The market is still adamantly betting on Scenario 3, and thus one has to be concerned that the Fed’s hand could once again be forced by the market to cut. However, having learned from past experience, Bernanke should now work harder to rein in expectations, particularly as the data continues to point toward a resilient US economy.
And with the weak dollar and continued growth around the world, rising exports should help counter any slack in domestic consumption (which has not yet fallen off a cliff) and the US housing slowdown (which should have a fairly limited impact on the overall economy).
Additionally, the steepening yield curve should begin to help banks rebuild their balance sheets, and thus the Fed may actually feel that it has already done its part in resolving this crisis. Given the above, Gavekal concludes that it is quite likely the market will be surprised to see Scenario 1 unfold.


----------



## tayser (17 November 2007)

*Re: Will the US dollar  rebound? possible?*

AUDUSD was last at parity in 1982.  Floated in 1983.


----------



## Temjin (18 November 2007)

*Re: Will the US dollar  rebound? possible?*



drillinto said:


> The market is still adamantly betting on Scenario 3, and thus one has to be concerned that the Fed’s hand could once again be forced by the market to cut. However, having learned from past experience, Bernanke should now work harder to rein in expectations, particularly as the data continues to point toward a resilient US economy.
> And with the weak dollar and continued growth around the world, rising exports should help counter any slack in domestic consumption (which has not yet fallen off a cliff) and the US housing slowdown (which should have a fairly limited impact on the overall economy).
> Additionally, the steepening yield curve should begin to help banks rebuild their balance sheets, and thus the Fed may actually feel that it has already done its part in resolving this crisis. Given the above, Gavekal concludes that it is quite likely the market will be surprised to see Scenario 1 unfold.

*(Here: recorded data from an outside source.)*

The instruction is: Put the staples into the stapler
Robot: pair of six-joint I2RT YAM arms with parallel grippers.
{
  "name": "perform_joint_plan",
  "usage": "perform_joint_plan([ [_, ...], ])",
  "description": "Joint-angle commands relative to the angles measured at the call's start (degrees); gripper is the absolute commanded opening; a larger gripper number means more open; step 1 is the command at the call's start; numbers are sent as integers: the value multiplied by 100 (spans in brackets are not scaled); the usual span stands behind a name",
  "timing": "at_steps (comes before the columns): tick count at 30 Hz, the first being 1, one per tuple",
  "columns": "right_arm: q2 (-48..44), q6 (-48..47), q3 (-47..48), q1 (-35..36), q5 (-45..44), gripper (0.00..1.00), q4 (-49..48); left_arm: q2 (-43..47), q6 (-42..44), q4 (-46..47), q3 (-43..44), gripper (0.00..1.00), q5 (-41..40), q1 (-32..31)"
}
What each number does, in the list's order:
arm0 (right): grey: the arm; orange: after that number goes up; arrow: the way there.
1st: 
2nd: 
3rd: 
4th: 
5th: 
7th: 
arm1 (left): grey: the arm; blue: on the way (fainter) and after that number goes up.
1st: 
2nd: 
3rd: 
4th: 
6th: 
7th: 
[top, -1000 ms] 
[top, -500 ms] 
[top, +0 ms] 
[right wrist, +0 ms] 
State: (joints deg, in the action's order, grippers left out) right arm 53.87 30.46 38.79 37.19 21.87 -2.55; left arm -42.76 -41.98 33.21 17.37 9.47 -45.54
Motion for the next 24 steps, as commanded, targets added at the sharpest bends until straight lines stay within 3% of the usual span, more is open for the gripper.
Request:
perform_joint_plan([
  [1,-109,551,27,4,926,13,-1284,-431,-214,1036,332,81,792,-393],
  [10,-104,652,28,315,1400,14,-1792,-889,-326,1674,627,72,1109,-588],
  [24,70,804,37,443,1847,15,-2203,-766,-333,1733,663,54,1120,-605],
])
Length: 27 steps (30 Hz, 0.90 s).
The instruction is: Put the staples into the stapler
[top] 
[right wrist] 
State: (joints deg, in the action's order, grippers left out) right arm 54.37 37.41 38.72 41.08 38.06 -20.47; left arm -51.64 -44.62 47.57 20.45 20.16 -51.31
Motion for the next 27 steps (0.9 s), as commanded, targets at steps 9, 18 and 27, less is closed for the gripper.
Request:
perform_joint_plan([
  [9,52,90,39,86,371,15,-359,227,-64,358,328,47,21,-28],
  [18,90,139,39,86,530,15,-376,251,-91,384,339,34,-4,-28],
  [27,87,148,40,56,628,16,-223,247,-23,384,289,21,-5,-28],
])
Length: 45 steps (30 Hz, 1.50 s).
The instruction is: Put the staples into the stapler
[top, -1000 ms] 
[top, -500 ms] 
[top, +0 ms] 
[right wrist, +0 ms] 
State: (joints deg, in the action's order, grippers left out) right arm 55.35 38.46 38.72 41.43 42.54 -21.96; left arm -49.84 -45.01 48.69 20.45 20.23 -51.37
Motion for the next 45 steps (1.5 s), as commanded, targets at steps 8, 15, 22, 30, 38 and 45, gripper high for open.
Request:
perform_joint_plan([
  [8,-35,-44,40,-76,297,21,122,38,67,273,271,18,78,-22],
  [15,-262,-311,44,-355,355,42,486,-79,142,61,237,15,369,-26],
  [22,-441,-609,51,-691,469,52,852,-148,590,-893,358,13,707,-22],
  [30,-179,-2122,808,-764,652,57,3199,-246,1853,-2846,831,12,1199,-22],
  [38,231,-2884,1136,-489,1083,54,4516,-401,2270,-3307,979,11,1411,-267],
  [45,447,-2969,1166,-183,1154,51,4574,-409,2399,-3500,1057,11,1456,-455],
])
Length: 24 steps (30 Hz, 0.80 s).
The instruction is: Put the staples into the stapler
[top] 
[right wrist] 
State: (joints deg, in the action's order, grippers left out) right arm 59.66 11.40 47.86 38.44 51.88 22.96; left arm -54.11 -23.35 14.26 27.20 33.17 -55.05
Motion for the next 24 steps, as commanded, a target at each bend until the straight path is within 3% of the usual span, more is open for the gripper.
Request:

Nice article, pretty much summarise what are the scenarios that alot of people are aware of and expecting to fold out one or the other.

But learning from past experiences, government date cannot be trusted. Those recent data pointing to a resilient US economy is by all mean, seem to be manipulated in the way they are calculated. There are quite a number of articles out there that explains why the reported job growth is not exactly true and that the last quarter's inflation rate is the LOWEST of all history is absolutely unbelievable in the midst of a credit crisis. 

However, contratrian thinking teaches us that the expectation of the mass are always wrong. That they all believe gold prices will rise and the scernario may turned out they will drop because of scenario 1. 

I'm more incline to trust the actual actions of others than listening to economists. When the Chinese government and Oil tycoons decided to drop the US dollars and when investors like Buffet and Jim Rogers also does the same, it is rather hard to have faith and be against them. (i.e. bullish on US dollars, bearish on gold/silver, other commondities)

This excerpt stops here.